* _Goal of the exercise_:
Copy out the records in full, word for word, without pictures.

══ Records to use

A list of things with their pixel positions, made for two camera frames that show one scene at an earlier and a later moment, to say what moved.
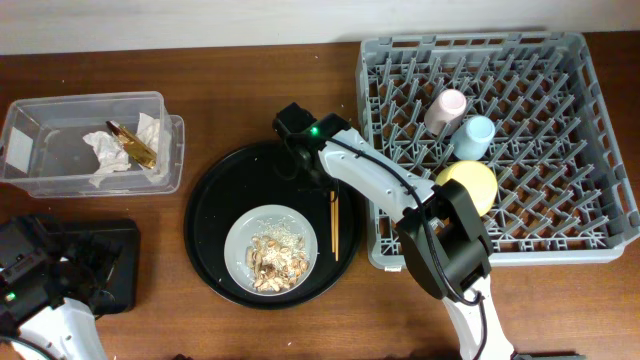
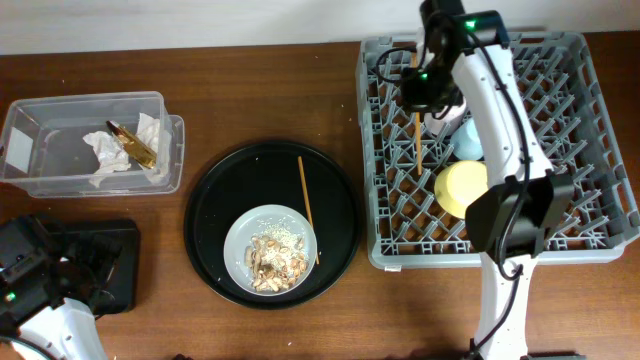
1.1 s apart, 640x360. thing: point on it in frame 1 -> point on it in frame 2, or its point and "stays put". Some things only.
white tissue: x=110 y=155 stays put
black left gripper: x=81 y=255 stays put
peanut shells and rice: x=277 y=255 stays put
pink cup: x=446 y=112 stays put
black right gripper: x=330 y=183 -> x=413 y=101
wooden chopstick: x=332 y=196 -> x=307 y=202
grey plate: x=271 y=250 stays put
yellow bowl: x=476 y=178 stays put
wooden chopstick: x=336 y=227 -> x=418 y=122

════

* _Response area_:
A list of things with their pixel positions, made for two camera frames that show one scene at an earlier and a later moment, to say what moved.
1.1 s apart, 640x360. thing: point on it in frame 1 -> point on it in frame 2, or its point and "stays put". Some things only.
white tissue: x=110 y=155 stays put
black left gripper: x=81 y=255 stays put
peanut shells and rice: x=277 y=255 stays put
pink cup: x=446 y=112 stays put
black right gripper: x=330 y=183 -> x=413 y=101
wooden chopstick: x=332 y=196 -> x=307 y=202
grey plate: x=271 y=250 stays put
yellow bowl: x=476 y=178 stays put
wooden chopstick: x=336 y=227 -> x=418 y=122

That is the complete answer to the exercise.